Case study – Integrated Domestic Violence Court, Toronto, June 2012

A litigant, having spent two years on a family law matter, was also the subject of an application for a peace bond, based on allegations by his former partner. Although the case was not transferred to the Integrated Domestic Violence (IDV) Court since the family matter was almost completed, the judge sitting at the IDV Court set the next court date for the criminal proceeding. The litigant noted that he had been unemployed until recently and that every time he came to court he had to take time off work. He complained to the judge that between the family matter and the criminal matter, it seemed as though he was “coming to court every week.”

Case study – Children's Aid Society of Huron County v R G (2003), 124 ACWS (3d) 712

R.G. and S.R.(1) have two children. In July of 2000, R.G. separated from S.R.(1) after he assaulted her. S.R.(1) was charged and later convicted of this assault and the Children’s Aid Society became involved with the family. R.G. eventually moved in with another partner. In December of 2000, a neighbour overheard R.G.’s partner abusing one of her children, S.R.(2). The child was brought to the hospital by the neighbour where a number of red welts were found on the child’s legs. As a result of those injuries, the CAS went to the mother’s home and apprehended her other child (K.R.). K.R. was found to have significant injuries to the side of his face including some bleeding in the ear area. Shortly after the children were apprehended, R.G.’s partner was charged with assaulting S.R.(2) and R.G. was charged with assaulting K.R.

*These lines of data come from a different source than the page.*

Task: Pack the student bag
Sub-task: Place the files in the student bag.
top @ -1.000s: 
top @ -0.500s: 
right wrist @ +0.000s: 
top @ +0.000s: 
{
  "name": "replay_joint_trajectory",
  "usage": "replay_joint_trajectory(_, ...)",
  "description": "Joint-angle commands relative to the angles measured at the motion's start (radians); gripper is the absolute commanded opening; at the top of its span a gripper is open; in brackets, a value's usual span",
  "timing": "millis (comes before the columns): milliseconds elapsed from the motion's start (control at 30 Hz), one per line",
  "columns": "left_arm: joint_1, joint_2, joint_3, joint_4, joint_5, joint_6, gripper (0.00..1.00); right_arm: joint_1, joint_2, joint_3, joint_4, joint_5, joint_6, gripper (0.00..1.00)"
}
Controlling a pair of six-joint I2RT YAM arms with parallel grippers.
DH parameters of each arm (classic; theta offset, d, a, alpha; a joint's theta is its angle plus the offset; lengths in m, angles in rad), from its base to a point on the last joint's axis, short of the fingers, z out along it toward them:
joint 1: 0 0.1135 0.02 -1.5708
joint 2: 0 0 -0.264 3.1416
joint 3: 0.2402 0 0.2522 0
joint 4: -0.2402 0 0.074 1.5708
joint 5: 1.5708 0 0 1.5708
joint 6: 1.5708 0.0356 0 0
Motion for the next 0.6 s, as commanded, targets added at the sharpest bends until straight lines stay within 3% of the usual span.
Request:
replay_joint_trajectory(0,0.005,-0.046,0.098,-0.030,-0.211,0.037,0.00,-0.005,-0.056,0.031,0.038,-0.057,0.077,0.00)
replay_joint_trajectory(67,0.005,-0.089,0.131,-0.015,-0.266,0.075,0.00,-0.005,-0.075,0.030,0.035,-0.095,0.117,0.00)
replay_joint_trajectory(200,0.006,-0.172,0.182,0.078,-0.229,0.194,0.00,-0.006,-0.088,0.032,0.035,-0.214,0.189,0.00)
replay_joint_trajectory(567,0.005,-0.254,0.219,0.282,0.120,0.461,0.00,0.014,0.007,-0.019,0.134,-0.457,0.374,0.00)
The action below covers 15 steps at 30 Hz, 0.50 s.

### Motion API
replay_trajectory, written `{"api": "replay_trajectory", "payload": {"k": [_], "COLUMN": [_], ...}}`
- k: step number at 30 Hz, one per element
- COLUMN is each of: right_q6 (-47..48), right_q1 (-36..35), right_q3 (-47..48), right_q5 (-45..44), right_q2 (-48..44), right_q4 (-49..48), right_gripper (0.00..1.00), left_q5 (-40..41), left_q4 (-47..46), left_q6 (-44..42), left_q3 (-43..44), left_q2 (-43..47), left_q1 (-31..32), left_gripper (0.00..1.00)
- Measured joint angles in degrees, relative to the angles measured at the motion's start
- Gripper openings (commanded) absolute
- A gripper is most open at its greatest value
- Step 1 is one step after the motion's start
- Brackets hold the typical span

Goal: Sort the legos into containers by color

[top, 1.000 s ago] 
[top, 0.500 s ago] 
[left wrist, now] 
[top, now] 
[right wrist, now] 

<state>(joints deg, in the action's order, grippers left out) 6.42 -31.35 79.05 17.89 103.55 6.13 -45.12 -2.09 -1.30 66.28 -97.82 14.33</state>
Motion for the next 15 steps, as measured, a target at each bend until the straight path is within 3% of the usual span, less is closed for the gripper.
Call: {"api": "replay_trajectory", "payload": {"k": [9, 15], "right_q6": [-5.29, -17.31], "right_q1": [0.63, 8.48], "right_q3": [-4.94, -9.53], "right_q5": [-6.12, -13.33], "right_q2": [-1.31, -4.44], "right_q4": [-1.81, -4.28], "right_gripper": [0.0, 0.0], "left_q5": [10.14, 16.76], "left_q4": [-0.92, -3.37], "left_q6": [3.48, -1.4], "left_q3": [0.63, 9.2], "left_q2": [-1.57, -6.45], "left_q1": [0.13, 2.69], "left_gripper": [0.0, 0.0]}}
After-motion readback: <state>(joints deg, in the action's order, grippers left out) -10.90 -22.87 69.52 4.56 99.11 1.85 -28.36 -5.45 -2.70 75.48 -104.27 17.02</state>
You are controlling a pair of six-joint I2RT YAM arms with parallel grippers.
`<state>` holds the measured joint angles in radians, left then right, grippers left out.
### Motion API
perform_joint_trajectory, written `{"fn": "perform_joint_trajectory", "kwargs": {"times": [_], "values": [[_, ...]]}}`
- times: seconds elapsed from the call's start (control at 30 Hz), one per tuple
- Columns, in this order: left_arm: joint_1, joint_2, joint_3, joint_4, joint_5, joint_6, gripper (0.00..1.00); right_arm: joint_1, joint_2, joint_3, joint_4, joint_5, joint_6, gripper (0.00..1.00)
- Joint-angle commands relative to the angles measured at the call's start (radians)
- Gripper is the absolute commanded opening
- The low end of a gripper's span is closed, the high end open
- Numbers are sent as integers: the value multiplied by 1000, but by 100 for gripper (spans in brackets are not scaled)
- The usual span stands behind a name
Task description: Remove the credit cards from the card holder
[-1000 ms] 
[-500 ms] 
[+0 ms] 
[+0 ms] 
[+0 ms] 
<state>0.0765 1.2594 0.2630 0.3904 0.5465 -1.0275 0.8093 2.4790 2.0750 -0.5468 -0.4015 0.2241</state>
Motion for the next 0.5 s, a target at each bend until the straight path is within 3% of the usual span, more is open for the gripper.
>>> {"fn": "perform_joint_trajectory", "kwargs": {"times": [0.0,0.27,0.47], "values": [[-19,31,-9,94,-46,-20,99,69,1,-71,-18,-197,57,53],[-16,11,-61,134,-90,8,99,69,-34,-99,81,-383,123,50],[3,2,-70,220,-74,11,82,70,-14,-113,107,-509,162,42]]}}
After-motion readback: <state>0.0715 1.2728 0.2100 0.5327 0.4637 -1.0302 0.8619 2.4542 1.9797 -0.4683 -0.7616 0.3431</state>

R.G. denied assaulting K.R. Her evidence was that she was out shopping when the injuries occurred.

Ultimately, the partner pleaded guilty to assaulting S.R.(2). The charge against the mother regarding K.R. was withdrawn at the time of the trial in November of 2001. At that time, the mother pleaded guilty to a minor assault on S.R.(2). In the interim, however, child protection proceedings moved forward with the mother reluctant to be fully cooperative for fear that it would prejudice her in the criminal court proceedings. She made almost no progress in terms of addressing the issues that brought her children into care.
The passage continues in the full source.